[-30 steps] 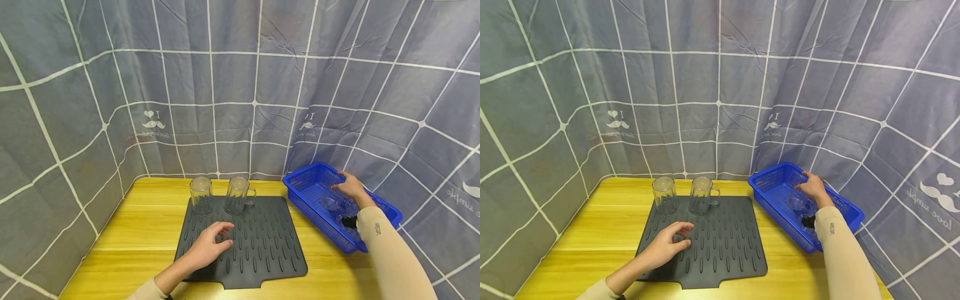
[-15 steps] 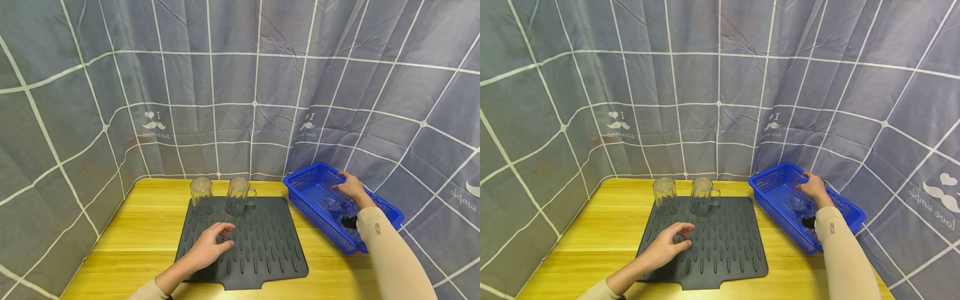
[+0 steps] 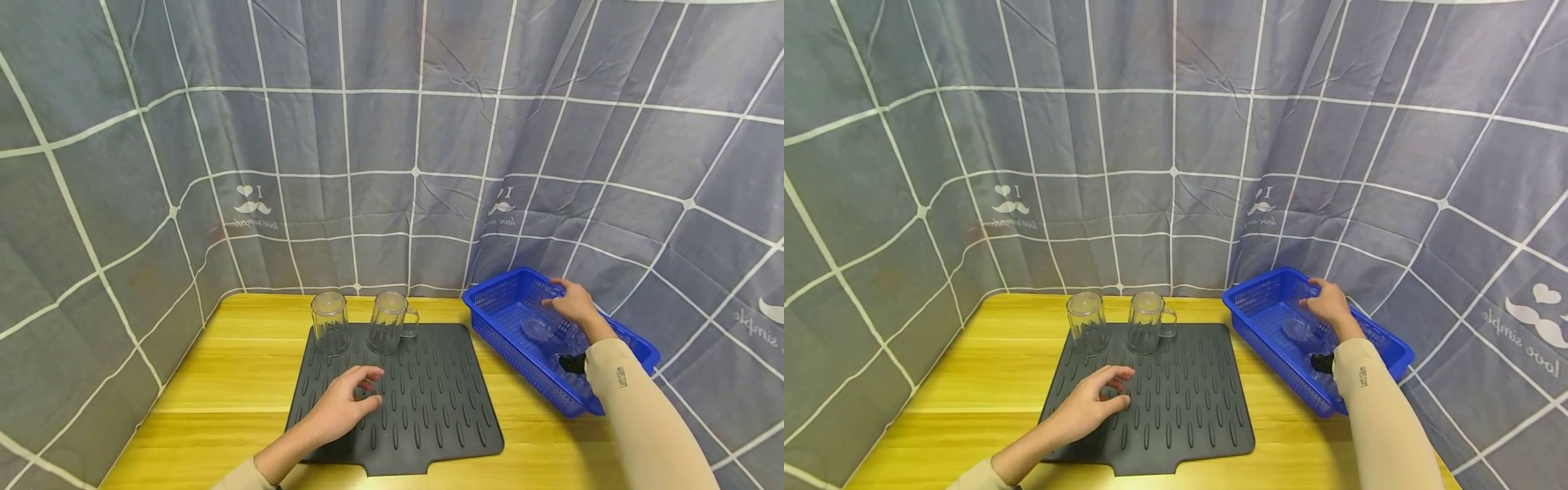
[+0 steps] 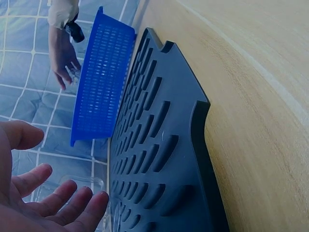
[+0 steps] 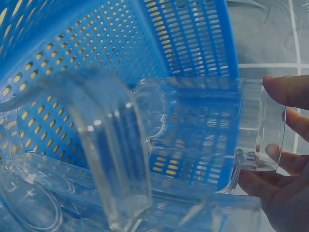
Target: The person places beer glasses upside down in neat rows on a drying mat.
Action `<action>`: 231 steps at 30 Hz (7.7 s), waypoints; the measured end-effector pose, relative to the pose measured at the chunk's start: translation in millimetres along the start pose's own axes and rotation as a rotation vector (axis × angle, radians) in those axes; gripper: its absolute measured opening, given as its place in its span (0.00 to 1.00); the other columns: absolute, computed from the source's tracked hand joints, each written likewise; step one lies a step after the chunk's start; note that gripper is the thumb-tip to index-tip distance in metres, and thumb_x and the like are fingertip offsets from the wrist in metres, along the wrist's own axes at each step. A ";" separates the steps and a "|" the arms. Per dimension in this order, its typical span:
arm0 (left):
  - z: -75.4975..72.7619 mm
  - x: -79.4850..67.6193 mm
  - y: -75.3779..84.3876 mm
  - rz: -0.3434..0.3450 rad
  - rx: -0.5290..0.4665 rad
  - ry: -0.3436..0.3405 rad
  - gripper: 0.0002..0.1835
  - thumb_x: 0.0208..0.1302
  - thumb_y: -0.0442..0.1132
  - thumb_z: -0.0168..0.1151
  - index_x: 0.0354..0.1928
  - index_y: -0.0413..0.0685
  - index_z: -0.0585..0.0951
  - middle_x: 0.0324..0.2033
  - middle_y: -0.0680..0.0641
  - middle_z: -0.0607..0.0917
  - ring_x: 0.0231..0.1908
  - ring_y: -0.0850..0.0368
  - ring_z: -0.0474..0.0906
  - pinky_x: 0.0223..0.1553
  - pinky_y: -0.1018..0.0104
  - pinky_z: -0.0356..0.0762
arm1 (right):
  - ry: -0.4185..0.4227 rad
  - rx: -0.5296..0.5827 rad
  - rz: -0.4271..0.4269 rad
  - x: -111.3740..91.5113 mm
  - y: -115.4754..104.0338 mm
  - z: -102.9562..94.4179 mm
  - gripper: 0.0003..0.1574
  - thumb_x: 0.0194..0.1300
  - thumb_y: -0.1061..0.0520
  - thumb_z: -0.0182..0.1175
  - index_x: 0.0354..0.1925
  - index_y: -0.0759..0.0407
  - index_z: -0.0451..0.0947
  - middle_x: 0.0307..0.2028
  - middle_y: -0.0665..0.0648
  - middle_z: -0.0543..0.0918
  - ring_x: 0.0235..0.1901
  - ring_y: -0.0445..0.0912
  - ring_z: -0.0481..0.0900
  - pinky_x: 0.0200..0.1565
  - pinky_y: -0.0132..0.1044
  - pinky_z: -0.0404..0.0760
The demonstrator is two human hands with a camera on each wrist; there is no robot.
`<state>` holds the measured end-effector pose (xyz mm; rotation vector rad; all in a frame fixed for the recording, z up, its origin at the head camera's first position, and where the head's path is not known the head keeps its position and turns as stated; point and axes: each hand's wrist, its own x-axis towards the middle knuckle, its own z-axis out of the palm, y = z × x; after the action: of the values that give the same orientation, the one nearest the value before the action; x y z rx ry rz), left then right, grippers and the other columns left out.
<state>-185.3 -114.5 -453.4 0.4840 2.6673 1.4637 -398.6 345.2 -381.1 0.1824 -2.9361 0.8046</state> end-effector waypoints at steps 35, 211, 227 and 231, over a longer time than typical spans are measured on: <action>2.6 -1.6 -5.6 0.011 -0.007 -0.002 0.22 0.62 0.54 0.58 0.58 0.65 0.71 0.51 0.58 0.74 0.49 0.50 0.72 0.42 0.61 0.73 | 0.115 0.086 -0.118 -23.8 -54.7 -22.9 0.40 0.57 0.50 0.64 0.64 0.58 0.63 0.61 0.67 0.67 0.55 0.66 0.68 0.52 0.58 0.67; 12.6 80.5 59.1 0.097 0.017 0.138 0.34 0.58 0.63 0.57 0.65 0.68 0.62 0.47 0.56 0.70 0.43 0.58 0.68 0.38 0.61 0.70 | -0.467 1.289 -0.037 -157.6 -96.0 109.4 0.36 0.72 0.60 0.42 0.71 0.62 0.38 0.68 0.70 0.48 0.66 0.59 0.55 0.63 0.49 0.61; 3.7 119.8 81.9 0.112 0.278 0.122 0.36 0.56 0.67 0.53 0.67 0.69 0.61 0.56 0.49 0.67 0.37 0.54 0.73 0.35 0.58 0.72 | -0.403 1.160 0.058 -161.9 -84.2 117.2 0.30 0.71 0.58 0.47 0.68 0.62 0.54 0.64 0.68 0.58 0.60 0.52 0.67 0.59 0.48 0.67; 3.3 130.4 90.0 0.126 0.299 0.121 0.36 0.57 0.65 0.55 0.67 0.67 0.61 0.59 0.48 0.66 0.48 0.51 0.73 0.41 0.54 0.74 | -0.393 1.101 0.048 -164.0 -82.2 120.7 0.29 0.70 0.58 0.47 0.67 0.63 0.57 0.62 0.66 0.62 0.59 0.52 0.68 0.59 0.49 0.68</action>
<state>-286.5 -27.7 -367.8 0.6105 3.0218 1.1569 -231.9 228.1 -462.9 0.3586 -2.3982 2.5208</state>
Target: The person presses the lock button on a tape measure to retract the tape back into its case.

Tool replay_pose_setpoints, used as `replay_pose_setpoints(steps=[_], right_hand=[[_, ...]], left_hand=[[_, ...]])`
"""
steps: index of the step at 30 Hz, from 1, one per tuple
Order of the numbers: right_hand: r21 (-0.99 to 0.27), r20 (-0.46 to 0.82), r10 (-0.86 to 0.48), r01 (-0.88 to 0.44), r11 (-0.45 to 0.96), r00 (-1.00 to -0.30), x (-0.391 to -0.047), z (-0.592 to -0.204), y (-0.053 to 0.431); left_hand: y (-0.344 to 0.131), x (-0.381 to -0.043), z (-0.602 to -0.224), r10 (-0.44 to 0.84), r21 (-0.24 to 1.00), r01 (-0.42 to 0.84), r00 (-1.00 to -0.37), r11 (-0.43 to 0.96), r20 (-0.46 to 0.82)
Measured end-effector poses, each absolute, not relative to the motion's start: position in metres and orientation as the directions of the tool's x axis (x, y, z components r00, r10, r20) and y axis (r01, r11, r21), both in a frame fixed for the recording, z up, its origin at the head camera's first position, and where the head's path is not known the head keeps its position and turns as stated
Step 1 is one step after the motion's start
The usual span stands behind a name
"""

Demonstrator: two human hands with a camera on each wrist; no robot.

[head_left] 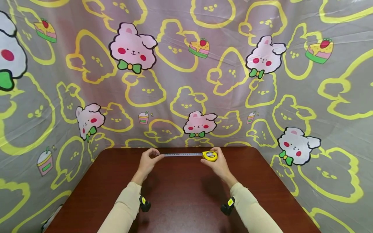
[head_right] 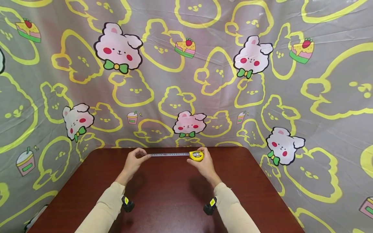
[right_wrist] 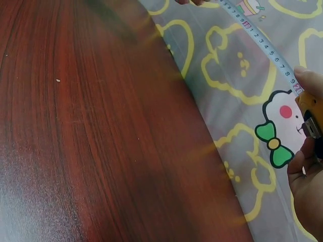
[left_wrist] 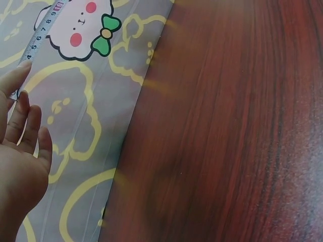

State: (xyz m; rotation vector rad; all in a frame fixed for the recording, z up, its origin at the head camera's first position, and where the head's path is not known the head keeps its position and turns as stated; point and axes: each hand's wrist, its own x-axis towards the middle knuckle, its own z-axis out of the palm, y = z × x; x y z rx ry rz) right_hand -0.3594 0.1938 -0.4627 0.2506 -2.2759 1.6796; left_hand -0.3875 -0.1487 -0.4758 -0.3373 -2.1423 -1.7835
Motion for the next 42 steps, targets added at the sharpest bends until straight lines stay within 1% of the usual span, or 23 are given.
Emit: replay_pose_setpoints(steps=[9, 17, 38, 42], right_hand=[[-0.901, 0.339, 0.037, -0.313, 0.3, -0.94, -0.358, -0.466, 0.189], [-0.903, 0.338, 0.018, -0.319, 0.289, -0.941, -0.358, -0.469, 0.184], [-0.872, 0.362, -0.007, -0.342, 0.351, -0.932, -0.357, -0.476, 0.171], [-0.874, 0.359, -0.023, -0.345, 0.341, -0.933, -0.356, -0.478, 0.168]], left_hand=[[-0.144, -0.385, -0.474, -0.029, 0.903, 0.381, -0.919, 0.196, 0.394], [-0.139, -0.385, -0.476, -0.003, 0.906, 0.378, -0.923, 0.19, 0.386], [-0.127, -0.384, -0.48, 0.006, 0.905, 0.39, -0.919, 0.168, 0.395], [-0.124, -0.379, -0.477, 0.021, 0.901, 0.39, -0.919, 0.19, 0.394]])
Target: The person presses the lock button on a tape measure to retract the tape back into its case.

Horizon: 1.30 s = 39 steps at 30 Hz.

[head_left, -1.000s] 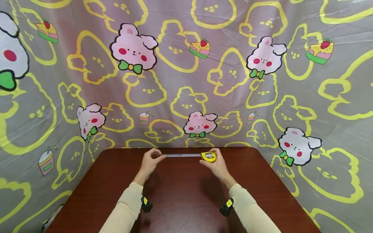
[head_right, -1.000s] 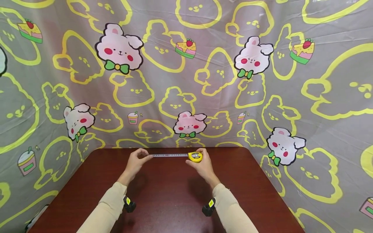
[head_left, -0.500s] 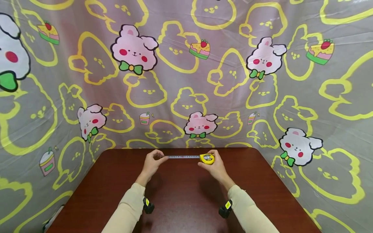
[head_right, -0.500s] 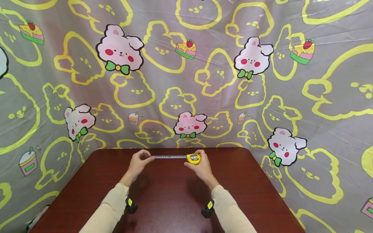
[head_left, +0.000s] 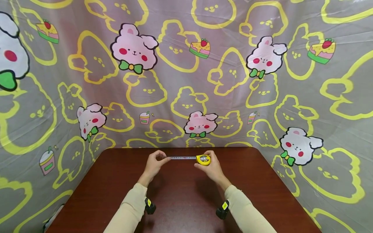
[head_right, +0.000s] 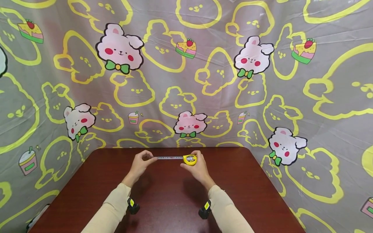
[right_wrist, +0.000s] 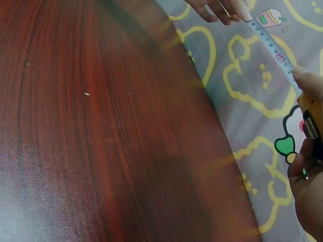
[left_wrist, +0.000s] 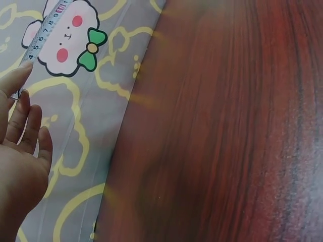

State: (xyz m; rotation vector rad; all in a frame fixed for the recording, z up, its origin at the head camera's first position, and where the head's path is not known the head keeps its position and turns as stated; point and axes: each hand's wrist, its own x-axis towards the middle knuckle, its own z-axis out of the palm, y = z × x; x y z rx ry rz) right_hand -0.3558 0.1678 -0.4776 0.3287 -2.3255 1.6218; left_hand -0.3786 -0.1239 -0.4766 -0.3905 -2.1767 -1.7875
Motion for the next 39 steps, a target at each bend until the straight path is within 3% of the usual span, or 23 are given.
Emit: replay_pose_setpoints(steps=[39], right_hand=[[-0.85, 0.385, -0.019, -0.363, 0.382, -0.923, -0.352, -0.485, 0.152]], left_hand=[[-0.099, -0.382, -0.487, 0.058, 0.884, 0.434, -0.901, 0.174, 0.431]])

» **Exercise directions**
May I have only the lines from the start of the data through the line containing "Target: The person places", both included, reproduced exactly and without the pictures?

» **Task answer**
[-30 steps] 
[-15 steps] 
[+0 steps] 
[+0 steps] 
[+0 steps] 
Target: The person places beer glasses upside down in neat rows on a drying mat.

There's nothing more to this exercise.